→ **Required action**: What is needed is each line of the data below that holds the string "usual".

Dataset excerpts:
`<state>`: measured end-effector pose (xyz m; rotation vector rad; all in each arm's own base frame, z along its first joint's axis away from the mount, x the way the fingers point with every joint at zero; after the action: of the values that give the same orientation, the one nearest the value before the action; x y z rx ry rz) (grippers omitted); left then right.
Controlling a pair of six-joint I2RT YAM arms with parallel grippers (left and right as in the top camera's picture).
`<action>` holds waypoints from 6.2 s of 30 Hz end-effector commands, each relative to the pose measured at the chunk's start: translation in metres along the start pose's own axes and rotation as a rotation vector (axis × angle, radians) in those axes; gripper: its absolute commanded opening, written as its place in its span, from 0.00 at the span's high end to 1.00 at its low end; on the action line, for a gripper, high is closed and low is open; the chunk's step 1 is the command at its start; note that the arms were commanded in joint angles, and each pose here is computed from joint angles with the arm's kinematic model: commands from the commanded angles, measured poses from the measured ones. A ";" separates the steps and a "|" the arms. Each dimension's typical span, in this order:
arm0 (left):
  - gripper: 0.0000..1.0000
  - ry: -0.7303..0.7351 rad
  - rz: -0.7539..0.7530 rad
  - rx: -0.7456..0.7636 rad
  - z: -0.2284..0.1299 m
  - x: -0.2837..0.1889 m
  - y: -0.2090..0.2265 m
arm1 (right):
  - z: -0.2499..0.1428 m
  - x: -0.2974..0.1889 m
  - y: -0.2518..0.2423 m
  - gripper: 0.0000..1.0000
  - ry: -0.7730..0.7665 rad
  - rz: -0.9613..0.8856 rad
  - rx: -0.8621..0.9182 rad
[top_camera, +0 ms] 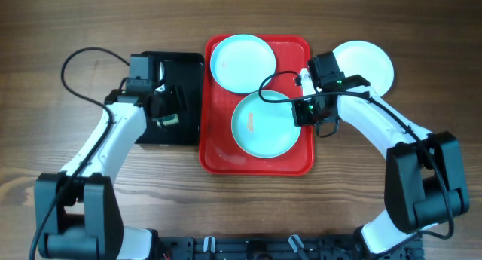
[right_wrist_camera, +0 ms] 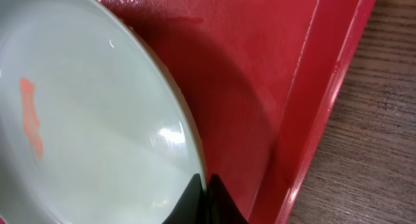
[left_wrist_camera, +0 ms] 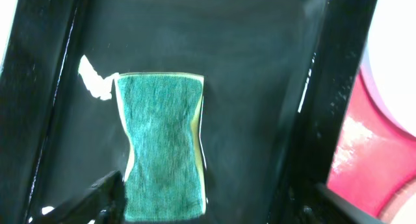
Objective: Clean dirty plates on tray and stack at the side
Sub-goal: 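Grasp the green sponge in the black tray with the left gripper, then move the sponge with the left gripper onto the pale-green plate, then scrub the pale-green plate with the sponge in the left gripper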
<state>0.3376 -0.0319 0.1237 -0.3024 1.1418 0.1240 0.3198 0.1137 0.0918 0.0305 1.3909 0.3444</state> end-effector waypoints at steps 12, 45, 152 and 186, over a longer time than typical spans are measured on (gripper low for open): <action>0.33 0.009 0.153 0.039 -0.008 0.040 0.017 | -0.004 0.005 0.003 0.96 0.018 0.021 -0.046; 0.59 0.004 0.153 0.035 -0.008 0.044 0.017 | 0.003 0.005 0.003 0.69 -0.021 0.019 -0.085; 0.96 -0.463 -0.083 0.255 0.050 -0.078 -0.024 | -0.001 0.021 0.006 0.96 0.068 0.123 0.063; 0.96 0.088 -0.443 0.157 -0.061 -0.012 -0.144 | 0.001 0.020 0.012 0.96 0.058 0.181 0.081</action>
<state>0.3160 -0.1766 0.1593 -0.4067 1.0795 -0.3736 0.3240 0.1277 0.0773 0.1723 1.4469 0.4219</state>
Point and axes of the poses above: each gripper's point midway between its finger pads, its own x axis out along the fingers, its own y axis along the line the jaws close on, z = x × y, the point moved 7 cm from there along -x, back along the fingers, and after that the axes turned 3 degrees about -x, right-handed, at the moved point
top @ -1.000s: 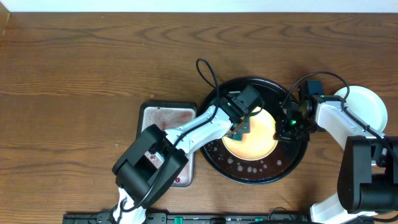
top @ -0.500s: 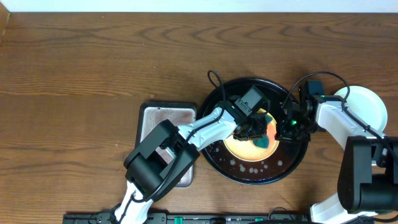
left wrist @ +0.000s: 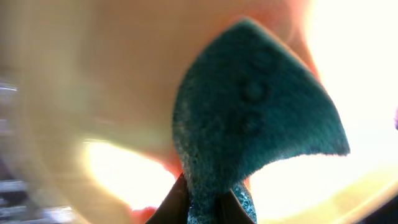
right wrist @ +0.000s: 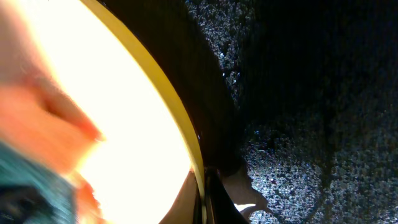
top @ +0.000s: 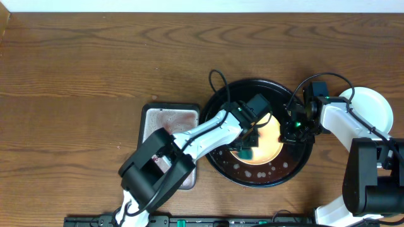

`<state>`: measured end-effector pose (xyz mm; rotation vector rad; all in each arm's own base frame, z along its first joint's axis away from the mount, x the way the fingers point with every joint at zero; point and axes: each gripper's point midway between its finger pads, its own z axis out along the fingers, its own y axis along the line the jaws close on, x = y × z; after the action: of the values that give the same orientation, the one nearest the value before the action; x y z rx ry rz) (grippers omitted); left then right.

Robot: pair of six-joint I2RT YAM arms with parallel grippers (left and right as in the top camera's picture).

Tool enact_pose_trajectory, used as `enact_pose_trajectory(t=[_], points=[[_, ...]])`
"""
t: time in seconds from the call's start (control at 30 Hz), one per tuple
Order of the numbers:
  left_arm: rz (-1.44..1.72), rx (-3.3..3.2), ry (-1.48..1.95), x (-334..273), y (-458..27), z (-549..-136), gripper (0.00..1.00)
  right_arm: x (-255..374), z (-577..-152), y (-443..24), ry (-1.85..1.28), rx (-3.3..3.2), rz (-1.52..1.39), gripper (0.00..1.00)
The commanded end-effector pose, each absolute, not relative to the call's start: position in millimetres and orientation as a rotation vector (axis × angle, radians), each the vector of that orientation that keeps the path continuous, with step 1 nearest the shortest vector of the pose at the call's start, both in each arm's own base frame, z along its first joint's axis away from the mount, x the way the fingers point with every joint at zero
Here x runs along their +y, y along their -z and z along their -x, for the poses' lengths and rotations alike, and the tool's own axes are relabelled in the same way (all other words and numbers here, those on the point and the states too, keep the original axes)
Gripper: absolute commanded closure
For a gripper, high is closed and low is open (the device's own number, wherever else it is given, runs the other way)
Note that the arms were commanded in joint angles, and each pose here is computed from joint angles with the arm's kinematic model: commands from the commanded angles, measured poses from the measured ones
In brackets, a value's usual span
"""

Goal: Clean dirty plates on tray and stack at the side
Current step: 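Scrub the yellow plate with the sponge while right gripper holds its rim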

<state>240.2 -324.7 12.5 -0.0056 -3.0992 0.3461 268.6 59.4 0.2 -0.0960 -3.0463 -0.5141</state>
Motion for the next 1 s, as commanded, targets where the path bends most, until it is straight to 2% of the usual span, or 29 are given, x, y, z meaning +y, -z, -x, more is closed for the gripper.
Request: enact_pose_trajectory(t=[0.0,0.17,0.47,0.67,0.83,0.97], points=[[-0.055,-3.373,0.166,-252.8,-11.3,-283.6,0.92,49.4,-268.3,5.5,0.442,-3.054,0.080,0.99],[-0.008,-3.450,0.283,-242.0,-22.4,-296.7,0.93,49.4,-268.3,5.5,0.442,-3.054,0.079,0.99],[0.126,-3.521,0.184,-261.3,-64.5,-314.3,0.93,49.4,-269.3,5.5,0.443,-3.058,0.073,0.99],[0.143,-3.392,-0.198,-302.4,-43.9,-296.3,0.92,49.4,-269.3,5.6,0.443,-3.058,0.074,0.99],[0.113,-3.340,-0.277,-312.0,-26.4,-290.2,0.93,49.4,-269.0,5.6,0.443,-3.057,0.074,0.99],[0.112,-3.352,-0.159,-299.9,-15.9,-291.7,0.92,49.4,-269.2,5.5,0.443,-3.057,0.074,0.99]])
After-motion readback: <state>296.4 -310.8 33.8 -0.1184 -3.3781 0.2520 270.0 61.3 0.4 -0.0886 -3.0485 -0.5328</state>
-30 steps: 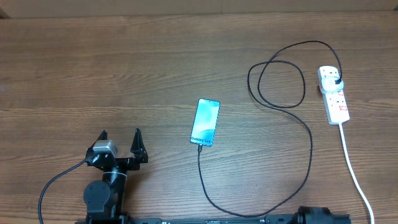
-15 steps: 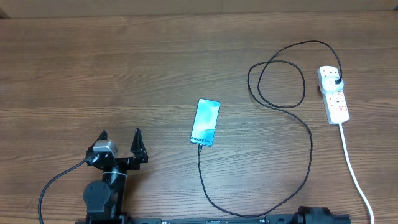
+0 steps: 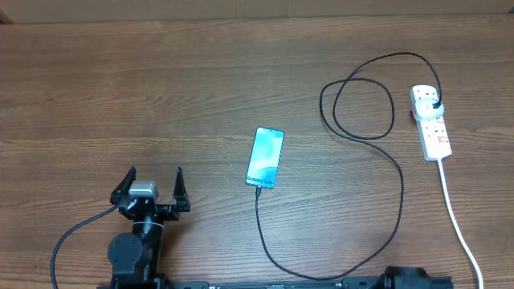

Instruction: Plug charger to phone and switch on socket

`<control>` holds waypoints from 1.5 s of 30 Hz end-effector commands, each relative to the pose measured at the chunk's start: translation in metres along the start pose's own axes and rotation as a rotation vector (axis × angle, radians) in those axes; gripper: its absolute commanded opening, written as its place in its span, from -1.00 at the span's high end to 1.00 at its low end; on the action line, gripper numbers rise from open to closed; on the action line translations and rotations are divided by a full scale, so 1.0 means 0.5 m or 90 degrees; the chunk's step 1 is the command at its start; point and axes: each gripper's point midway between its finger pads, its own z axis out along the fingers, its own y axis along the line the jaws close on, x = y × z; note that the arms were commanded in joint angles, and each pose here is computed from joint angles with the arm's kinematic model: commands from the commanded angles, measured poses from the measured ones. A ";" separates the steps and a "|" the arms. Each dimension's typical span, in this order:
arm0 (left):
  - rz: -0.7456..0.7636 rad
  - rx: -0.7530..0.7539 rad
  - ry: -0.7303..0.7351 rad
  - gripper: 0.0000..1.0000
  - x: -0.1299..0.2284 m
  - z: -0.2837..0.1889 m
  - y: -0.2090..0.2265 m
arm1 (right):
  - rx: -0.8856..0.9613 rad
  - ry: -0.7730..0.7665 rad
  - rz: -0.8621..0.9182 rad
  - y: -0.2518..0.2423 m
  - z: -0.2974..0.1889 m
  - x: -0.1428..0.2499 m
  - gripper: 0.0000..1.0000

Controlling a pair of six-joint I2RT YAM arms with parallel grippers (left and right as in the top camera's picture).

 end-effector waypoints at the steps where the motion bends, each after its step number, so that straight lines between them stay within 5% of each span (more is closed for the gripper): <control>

→ **Written solution**:
In brackets, a value's usual span
Motion for the next 1 s, as commanded, targets where the path bends most, until it is straight to 2% of the usual span, or 29 are given, x, y, z meaning +y, -z, -x, more is closed for the gripper.

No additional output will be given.